▸ HOW TO COMPLETE THIS TASK: Here is a listing. Write it all out again exactly, but not its pictures.

_ _ _ _ _ _ _

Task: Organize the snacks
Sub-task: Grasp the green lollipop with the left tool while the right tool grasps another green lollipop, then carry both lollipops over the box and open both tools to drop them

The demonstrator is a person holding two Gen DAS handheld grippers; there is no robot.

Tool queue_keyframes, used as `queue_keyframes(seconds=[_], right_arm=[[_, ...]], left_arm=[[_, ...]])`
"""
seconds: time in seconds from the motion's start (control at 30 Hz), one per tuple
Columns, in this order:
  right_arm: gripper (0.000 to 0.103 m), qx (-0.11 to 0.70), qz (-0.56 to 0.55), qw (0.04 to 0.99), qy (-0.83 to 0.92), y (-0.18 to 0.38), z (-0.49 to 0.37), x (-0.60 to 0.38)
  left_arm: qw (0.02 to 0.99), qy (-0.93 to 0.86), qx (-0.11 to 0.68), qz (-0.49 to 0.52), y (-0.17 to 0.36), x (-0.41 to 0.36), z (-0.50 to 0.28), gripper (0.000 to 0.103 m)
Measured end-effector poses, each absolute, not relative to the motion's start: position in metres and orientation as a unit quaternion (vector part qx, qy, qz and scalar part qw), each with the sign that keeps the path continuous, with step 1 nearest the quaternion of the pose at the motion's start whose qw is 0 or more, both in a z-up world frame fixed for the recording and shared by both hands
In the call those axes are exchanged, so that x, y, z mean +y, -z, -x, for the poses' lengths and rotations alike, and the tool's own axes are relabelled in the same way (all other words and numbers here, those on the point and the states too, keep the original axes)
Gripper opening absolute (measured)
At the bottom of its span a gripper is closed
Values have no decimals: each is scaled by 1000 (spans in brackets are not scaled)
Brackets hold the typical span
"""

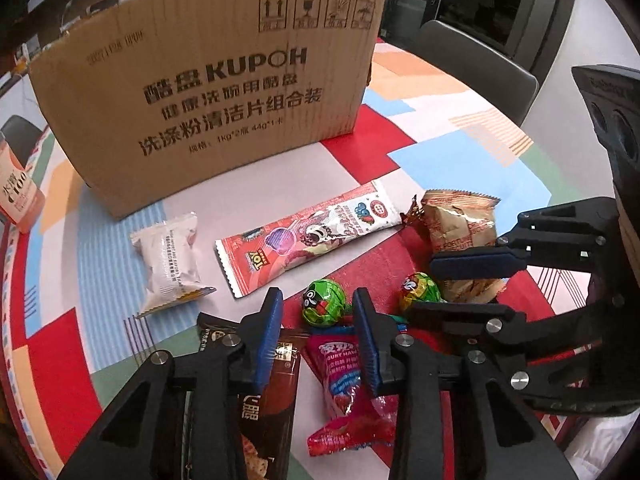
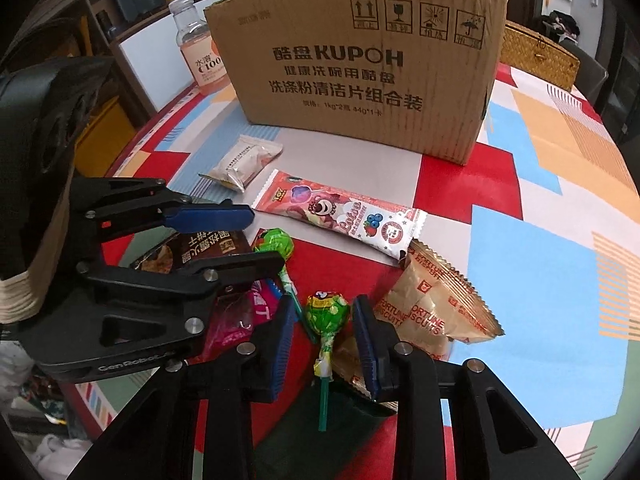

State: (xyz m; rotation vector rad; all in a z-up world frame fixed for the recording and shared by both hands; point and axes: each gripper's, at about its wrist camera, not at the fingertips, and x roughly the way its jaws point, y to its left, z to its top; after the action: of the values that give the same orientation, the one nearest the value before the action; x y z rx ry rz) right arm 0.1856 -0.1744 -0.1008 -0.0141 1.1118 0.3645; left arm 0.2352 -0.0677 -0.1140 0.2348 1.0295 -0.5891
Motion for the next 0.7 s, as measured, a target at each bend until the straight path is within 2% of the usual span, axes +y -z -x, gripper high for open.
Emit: queue_keyframes(seconds=[0.27,0.4,0.7], right_arm=[[27,537,-6,825,-178,114,-192,-175],[27,542,-22,821,-176,119,-193,-178],[27,537,-42,824,-173,119,-191,-182]], left_arm=[[819,281,490,-98,115,-69,-240,32],[816,286,495,-87,116,-70,-242,26],[827,272,485,-87,110,-69,-239,24]])
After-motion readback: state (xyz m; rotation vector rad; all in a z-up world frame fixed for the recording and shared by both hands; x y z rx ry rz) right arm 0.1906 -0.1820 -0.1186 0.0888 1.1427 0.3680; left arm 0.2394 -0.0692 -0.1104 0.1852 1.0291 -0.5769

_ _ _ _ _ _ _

▸ WRITTEN RESPONSE:
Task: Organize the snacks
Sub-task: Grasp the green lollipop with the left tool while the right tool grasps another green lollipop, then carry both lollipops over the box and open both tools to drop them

The demonstrator is a person holding two Gen DAS handheld grippers; there is no robot.

Tool queue_keyframes, used as `queue_keyframes(seconds=[_], right_arm=[[_, ...]], left_arm=[[_, ...]])`
"""
seconds: time in seconds from the motion's start (control at 30 Hz), one per tuple
Columns, in this order:
  right_arm: gripper (0.000 to 0.103 m), qx (-0.11 to 0.70), qz (-0.56 to 0.55), qw (0.04 to 0.99), qy (-0.83 to 0.92), y (-0.18 to 0.38), z (-0.49 to 0.37), x (-0.60 to 0.38)
  left_arm: qw (0.02 to 0.99), qy (-0.93 to 0.86), qx (-0.11 to 0.68), qz (-0.49 to 0.52), y (-0.17 to 0.36), x (-0.41 to 0.36), z (-0.50 to 0.28), gripper (0.000 to 0.103 m)
Measured end-effector poses, each absolute, not relative to the motion's start: position in metres and orientation as a unit quaternion (vector part qx, qy, qz and scalar part qw), each with the sign that keeps the path continuous, with step 1 nearest the quaternion of the pose at the motion's start whose qw is 0 or more, both in a z-up world frame fixed for the recording and shared by both hands
In the call those axes are exchanged, so that x, y, z mean +y, -z, -x, for the poses' lengths and rotations alike, and the tool's own axes are relabelled in the same way (all other words and numbers here, those on the point and the states too, keep the original axes)
Gripper opening absolute (measured)
At the bottom of its span a gripper is closed
Values have no decimals: each is scaled by 1000 (spans in brackets are not scaled)
Brackets hold the typical span
"""


State: (xyz m; rotation vector rad; all in a z-up world frame fixed for the recording and shared by both hands; point and axes: each gripper's, at about its wrist camera, not at the fingertips, and x roughly the way its jaws point, y to its left, z to its top; after the action: of the values that give the same orientation, the one nearest the value before the action; x y z rx ry rz) right arm 0.1856 -0.1744 -0.1008 -0.0141 1.1118 0.3645; left arm 0.2352 -0.0677 -0.1140 0.2348 1.0295 -0.5891
Motion for the next 0.7 s, as measured, a target at each bend until the straight path is within 2% of the usual span, axes +y -z -x, gripper high for open.
Emit: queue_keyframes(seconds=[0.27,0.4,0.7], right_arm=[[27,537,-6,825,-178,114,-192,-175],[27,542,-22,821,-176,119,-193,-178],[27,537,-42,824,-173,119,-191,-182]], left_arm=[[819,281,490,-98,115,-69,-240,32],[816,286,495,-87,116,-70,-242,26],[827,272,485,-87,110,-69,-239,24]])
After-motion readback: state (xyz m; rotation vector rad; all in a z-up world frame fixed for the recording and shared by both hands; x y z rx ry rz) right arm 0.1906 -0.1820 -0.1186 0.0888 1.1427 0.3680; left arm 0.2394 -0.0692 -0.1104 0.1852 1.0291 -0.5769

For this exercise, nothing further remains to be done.